▶ [What is being asked]
In the data, find each line where the word "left" appears and list that line.

>>

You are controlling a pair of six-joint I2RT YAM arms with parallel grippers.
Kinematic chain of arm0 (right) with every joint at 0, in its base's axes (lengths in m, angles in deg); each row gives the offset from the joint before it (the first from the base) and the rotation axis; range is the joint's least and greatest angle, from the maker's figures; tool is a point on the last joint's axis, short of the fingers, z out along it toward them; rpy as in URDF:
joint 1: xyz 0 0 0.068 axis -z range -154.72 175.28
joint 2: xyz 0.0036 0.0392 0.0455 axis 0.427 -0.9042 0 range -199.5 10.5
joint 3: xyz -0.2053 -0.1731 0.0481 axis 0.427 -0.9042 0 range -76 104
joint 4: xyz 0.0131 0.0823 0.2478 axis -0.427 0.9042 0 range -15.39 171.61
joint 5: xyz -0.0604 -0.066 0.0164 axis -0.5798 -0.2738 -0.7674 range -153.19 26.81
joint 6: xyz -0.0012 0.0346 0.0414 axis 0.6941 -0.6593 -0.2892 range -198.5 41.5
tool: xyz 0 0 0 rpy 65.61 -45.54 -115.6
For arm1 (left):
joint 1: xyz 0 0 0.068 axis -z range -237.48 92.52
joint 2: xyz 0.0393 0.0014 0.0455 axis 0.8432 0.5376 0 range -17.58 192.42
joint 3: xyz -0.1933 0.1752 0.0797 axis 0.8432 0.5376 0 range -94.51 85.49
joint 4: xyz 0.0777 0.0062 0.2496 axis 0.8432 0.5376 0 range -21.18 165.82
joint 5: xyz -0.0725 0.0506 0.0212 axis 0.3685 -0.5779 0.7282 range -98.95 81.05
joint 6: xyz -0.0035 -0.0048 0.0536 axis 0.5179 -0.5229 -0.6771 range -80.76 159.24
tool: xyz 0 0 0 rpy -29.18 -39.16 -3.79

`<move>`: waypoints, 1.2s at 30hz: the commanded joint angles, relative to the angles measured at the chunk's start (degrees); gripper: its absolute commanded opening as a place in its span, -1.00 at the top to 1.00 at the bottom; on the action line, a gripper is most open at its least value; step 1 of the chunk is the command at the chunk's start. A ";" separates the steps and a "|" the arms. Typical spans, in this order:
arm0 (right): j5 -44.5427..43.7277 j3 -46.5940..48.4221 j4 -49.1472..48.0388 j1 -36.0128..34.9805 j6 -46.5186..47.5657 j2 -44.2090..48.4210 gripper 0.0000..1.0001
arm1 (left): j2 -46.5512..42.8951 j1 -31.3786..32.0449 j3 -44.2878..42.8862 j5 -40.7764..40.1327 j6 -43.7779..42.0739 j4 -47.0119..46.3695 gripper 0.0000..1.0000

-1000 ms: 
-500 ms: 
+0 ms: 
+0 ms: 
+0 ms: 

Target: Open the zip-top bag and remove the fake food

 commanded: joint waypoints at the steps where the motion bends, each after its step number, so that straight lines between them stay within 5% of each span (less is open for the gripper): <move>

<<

▶ [Task output]
For arm1 (left):
arm1 (left): j2 -46.5512..42.8951 j1 -31.3786..32.0449 j3 -44.2878..42.8862 j5 -40.7764..40.1327 j6 -43.7779..42.0739 j4 -47.0119..46.3695 gripper 0.0000..1.0000

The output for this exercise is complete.